> Task description: The following data has a line with "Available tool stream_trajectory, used" and a line with "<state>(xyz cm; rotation". Write out exactly those lines and all the lines between them.

> Information shown:

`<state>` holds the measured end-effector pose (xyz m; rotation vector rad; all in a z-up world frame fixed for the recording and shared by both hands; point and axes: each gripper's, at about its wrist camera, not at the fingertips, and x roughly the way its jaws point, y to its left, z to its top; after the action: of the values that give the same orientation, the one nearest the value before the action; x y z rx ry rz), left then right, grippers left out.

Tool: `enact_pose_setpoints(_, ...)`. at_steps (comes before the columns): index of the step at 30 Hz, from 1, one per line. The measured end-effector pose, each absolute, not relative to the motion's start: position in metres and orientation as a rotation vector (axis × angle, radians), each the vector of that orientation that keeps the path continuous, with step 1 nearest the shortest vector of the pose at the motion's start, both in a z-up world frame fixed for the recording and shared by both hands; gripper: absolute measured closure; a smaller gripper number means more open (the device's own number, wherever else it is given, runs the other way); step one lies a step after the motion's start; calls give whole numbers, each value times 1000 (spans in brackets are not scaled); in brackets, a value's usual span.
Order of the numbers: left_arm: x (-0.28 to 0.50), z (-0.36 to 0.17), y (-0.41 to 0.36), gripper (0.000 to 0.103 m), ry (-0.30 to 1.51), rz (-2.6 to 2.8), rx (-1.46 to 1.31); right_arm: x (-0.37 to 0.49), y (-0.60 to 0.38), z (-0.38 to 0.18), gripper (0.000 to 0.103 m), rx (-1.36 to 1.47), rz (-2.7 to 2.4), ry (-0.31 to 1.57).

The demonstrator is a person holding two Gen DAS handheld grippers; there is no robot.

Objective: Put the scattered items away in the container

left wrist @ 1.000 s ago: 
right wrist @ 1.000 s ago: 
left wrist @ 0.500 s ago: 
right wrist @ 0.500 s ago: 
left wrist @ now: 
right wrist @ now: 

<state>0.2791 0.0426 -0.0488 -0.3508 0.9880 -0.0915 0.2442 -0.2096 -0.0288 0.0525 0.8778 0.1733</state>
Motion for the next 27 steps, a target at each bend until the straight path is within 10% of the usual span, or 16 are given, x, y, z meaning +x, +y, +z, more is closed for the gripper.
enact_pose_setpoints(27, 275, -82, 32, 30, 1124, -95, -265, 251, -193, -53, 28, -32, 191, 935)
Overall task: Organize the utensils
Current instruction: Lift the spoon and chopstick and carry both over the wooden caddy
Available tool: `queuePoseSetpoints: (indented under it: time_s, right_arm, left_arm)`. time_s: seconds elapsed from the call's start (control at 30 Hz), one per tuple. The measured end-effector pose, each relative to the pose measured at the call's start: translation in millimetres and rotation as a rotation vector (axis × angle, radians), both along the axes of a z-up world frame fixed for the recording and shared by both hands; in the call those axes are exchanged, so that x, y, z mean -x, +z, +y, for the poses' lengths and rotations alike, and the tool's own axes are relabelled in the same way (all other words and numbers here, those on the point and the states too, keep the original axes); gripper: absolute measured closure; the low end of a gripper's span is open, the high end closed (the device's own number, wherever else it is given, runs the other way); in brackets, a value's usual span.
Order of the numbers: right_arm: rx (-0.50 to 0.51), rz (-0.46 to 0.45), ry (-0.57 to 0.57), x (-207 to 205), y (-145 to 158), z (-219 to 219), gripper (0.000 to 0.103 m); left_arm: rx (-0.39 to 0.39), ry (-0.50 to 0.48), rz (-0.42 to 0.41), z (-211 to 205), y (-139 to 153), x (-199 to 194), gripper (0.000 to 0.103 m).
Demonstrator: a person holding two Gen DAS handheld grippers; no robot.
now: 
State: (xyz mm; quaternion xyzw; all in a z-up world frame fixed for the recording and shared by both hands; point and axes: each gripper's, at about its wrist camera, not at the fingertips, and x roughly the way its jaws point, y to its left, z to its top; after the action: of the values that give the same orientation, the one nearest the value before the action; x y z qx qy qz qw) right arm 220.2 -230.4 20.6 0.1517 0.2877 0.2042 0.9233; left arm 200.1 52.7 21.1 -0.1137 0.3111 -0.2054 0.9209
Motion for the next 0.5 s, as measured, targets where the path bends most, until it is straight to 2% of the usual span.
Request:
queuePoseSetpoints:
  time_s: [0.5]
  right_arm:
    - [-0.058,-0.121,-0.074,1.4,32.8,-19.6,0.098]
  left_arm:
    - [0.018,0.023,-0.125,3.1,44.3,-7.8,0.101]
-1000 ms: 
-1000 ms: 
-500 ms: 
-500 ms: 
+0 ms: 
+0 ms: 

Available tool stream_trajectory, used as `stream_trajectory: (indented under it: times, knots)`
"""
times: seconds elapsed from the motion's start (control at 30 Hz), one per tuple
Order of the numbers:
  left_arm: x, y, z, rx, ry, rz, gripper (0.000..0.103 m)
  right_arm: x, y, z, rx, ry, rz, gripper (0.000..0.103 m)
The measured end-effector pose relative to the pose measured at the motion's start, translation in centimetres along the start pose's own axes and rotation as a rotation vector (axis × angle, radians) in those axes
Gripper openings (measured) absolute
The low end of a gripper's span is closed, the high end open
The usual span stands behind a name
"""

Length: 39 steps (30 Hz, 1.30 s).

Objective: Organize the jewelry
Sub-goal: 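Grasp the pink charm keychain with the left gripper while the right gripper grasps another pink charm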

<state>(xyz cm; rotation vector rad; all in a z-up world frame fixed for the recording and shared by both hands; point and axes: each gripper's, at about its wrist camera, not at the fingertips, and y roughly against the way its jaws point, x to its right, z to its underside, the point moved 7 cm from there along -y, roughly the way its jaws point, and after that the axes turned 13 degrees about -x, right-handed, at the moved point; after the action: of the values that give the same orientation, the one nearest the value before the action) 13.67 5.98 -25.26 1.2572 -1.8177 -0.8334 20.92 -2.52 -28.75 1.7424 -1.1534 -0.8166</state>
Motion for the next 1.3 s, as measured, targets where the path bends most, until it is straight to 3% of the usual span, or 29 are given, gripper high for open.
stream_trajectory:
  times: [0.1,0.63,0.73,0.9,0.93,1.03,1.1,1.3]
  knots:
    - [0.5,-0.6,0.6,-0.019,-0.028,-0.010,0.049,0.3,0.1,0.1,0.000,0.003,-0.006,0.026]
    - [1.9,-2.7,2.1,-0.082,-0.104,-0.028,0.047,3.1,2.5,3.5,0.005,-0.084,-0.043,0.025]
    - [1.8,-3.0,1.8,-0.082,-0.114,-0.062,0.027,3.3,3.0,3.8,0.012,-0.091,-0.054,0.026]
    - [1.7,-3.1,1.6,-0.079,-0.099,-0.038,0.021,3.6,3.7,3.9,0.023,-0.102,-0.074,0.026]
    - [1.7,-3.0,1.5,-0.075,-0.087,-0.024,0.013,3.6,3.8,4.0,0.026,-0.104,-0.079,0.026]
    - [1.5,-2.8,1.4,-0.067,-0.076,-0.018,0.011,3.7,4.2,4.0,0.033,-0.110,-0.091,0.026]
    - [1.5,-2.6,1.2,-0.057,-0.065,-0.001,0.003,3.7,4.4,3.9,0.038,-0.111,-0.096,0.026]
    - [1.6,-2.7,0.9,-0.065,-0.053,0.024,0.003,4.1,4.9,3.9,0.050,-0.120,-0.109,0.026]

> Exercise solution:
Available tool stream_trajectory, used as `stream_trajectory: (indented under it: times, knots)`
"""
times: seconds elapsed from the motion's start (control at 30 Hz), one per tuple
Order of the numbers:
  left_arm: x, y, z, rx, ry, rz, gripper (0.000..0.103 m)
  right_arm: x, y, z, rx, ry, rz, gripper (0.000..0.103 m)
The measured end-effector pose relative to the pose measured at the motion's start, translation in centimetres along the start pose's own axes and rotation as a rotation vector (axis × angle, radians) in those axes
Gripper openings (measured) absolute
The low end of a gripper's span is closed, the high end open
The usual span stands behind a name
"""

Length: 39 steps (30 Hz, 1.30 s).

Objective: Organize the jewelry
Sub-goal: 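Grasp the pink charm keychain with the left gripper while the right gripper grasps another pink charm
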
<state>(xyz cm; rotation vector rad; all in a z-up world frame fixed for the recording and shared by both hands; point and axes: each gripper's, at about its wrist camera, not at the fingertips, and y roughly against the way its jaws point, x to its right, z to its underside, the point moved 7 cm from there along -y, roughly the way its jaws point, and after that the axes turned 13 degrees about -x, right-handed, at the moved point; after the action: of the values that give the same orientation, the one nearest the value before the action) 13.67 5.98 -25.26 1.2572 -1.8177 -0.8334 20.92 -2.52 -28.75 1.7424 -1.1534 -0.8166</state>

The complete output has now been given.